▶ [What is required] For the entries below, copy exactly the line that contains "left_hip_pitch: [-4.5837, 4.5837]" through the line that contains "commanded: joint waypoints", both ends included, and exclude all pictures.

### Material for this exercise ###

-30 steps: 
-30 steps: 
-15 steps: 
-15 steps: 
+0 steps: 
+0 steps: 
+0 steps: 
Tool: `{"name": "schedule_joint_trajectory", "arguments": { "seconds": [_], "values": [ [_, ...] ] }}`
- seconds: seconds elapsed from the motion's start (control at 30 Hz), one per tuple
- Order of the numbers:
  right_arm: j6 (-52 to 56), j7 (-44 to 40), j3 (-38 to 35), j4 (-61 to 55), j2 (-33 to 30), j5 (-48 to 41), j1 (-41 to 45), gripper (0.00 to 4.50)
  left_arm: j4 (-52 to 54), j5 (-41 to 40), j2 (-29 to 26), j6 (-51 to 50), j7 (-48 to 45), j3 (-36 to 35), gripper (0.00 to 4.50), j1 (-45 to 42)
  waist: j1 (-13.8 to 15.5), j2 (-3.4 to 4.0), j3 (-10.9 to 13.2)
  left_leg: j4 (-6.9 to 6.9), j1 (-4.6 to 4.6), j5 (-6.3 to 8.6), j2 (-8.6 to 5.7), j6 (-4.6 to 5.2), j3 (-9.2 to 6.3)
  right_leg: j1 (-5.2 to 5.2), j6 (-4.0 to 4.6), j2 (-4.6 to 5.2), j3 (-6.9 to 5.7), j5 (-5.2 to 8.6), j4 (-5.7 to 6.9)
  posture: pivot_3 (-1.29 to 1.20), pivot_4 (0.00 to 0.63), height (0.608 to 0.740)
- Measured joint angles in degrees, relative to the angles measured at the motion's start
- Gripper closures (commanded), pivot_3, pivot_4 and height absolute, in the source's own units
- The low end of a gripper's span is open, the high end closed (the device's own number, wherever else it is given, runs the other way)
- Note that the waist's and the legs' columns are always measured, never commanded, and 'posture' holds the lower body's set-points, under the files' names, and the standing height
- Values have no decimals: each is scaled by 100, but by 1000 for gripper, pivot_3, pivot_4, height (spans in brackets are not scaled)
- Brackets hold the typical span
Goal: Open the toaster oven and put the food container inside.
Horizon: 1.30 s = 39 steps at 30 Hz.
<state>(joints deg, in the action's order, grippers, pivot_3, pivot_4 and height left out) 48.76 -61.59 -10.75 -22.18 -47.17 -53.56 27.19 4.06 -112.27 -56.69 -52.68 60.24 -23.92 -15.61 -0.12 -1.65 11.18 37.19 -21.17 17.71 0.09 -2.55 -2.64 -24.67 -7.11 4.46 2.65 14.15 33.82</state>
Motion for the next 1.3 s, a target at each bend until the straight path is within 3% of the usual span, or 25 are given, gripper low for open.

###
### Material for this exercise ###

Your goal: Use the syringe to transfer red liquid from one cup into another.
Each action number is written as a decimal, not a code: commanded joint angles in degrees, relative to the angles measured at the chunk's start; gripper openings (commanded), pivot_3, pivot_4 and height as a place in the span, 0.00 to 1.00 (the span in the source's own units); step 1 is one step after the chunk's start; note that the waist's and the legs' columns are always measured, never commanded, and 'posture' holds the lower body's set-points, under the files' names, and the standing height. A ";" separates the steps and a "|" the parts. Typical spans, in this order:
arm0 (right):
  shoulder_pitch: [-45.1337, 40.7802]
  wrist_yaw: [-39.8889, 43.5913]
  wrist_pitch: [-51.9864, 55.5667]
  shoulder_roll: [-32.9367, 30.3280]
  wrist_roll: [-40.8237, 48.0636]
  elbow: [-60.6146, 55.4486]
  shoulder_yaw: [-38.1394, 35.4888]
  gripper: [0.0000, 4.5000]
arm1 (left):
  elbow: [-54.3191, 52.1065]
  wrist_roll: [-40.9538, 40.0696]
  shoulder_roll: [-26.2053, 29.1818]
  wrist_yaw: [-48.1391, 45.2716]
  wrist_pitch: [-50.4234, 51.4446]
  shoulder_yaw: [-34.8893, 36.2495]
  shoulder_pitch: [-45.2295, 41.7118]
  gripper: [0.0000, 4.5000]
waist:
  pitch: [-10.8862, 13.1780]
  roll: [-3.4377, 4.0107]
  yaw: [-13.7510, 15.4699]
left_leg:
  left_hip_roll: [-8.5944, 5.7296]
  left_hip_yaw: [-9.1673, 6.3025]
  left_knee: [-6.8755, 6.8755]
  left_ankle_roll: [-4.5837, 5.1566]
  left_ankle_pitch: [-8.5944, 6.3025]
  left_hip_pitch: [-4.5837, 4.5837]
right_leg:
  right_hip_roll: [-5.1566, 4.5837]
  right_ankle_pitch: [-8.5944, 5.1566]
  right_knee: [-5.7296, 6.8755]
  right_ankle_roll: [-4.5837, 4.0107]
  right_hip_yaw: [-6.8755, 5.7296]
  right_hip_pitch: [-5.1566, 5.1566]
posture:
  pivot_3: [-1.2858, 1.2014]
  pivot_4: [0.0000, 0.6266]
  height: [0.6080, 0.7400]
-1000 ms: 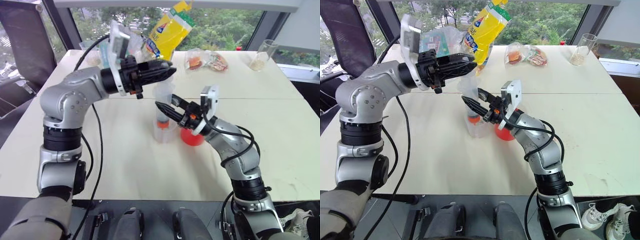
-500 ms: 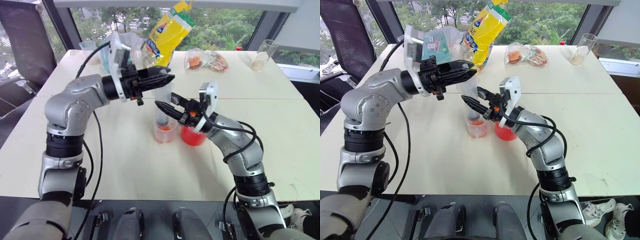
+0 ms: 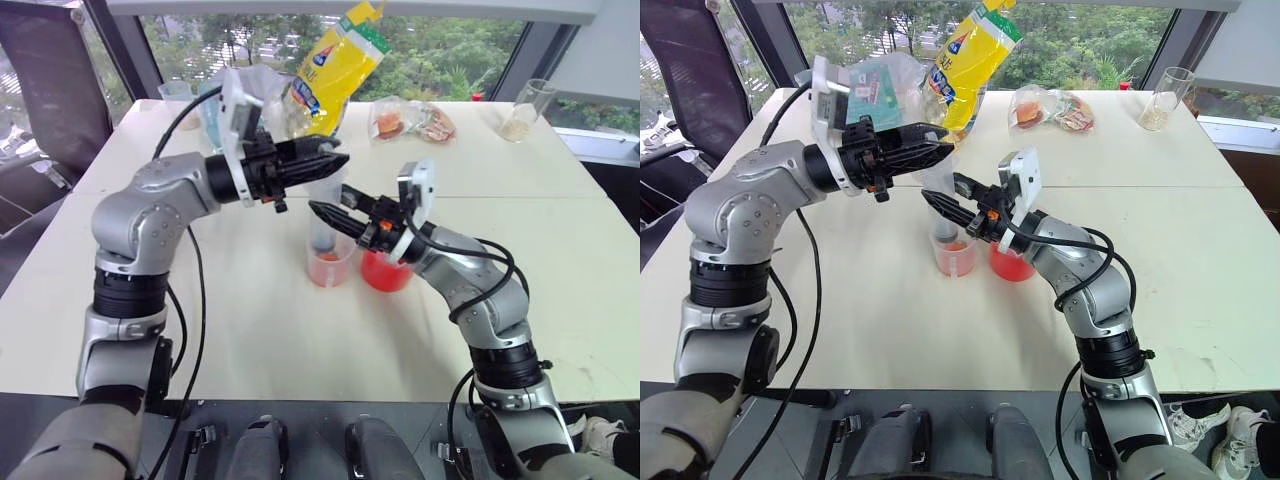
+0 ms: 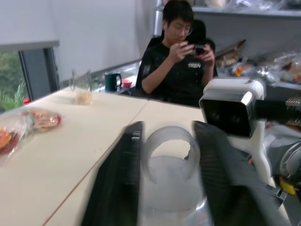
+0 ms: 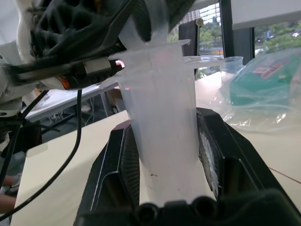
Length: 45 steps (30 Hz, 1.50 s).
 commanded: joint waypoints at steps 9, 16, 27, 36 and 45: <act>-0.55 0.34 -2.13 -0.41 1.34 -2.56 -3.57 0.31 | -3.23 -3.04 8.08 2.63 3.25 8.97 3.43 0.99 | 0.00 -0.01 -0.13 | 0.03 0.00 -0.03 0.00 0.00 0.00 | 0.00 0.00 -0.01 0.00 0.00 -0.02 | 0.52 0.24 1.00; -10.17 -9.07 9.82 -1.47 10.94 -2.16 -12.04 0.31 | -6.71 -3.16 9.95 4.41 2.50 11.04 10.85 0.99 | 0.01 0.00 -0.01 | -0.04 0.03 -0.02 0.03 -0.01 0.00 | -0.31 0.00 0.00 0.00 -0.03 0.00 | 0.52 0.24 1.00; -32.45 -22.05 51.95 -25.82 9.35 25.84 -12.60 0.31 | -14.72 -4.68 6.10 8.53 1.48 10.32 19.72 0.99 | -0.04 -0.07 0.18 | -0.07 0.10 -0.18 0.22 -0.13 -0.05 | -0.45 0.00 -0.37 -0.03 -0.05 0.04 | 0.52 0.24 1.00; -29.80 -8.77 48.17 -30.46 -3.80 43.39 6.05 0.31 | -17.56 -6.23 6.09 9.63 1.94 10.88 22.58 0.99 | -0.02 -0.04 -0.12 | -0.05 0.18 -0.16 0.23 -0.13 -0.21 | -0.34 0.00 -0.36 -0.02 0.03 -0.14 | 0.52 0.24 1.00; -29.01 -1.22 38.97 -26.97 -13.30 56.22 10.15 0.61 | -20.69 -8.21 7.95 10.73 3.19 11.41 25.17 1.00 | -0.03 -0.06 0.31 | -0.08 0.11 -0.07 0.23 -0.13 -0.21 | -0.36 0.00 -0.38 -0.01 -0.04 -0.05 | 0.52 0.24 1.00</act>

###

▶ [Exercise answer]
  left_hip_pitch: [-4.5837, 4.5837]
right_leg:
  right_hip_roll: [-5.1566, 4.5837]
  right_ankle_pitch: [-8.5944, 5.1566]
  right_knee: [-5.7296, 6.8755]
  right_ankle_roll: [-4.5837, 4.0107]
  right_hip_yaw: [-6.8755, 5.7296]
  right_hip_pitch: [-5.1566, 5.1566]
posture:
  pivot_3: [-1.2858, 1.2014]
  pivot_4: [0.0000, 0.6266]
  height: [0.6080, 0.7400]
-1000 ms: 
-500 ms: 
+0 ms: 
+0 ms: 
+0 ms: 
Length: 45 steps (30 Hz, 1.50 s).
 commanded: joint waypoints at steps 9, 16, 27, 36 and 45: <act>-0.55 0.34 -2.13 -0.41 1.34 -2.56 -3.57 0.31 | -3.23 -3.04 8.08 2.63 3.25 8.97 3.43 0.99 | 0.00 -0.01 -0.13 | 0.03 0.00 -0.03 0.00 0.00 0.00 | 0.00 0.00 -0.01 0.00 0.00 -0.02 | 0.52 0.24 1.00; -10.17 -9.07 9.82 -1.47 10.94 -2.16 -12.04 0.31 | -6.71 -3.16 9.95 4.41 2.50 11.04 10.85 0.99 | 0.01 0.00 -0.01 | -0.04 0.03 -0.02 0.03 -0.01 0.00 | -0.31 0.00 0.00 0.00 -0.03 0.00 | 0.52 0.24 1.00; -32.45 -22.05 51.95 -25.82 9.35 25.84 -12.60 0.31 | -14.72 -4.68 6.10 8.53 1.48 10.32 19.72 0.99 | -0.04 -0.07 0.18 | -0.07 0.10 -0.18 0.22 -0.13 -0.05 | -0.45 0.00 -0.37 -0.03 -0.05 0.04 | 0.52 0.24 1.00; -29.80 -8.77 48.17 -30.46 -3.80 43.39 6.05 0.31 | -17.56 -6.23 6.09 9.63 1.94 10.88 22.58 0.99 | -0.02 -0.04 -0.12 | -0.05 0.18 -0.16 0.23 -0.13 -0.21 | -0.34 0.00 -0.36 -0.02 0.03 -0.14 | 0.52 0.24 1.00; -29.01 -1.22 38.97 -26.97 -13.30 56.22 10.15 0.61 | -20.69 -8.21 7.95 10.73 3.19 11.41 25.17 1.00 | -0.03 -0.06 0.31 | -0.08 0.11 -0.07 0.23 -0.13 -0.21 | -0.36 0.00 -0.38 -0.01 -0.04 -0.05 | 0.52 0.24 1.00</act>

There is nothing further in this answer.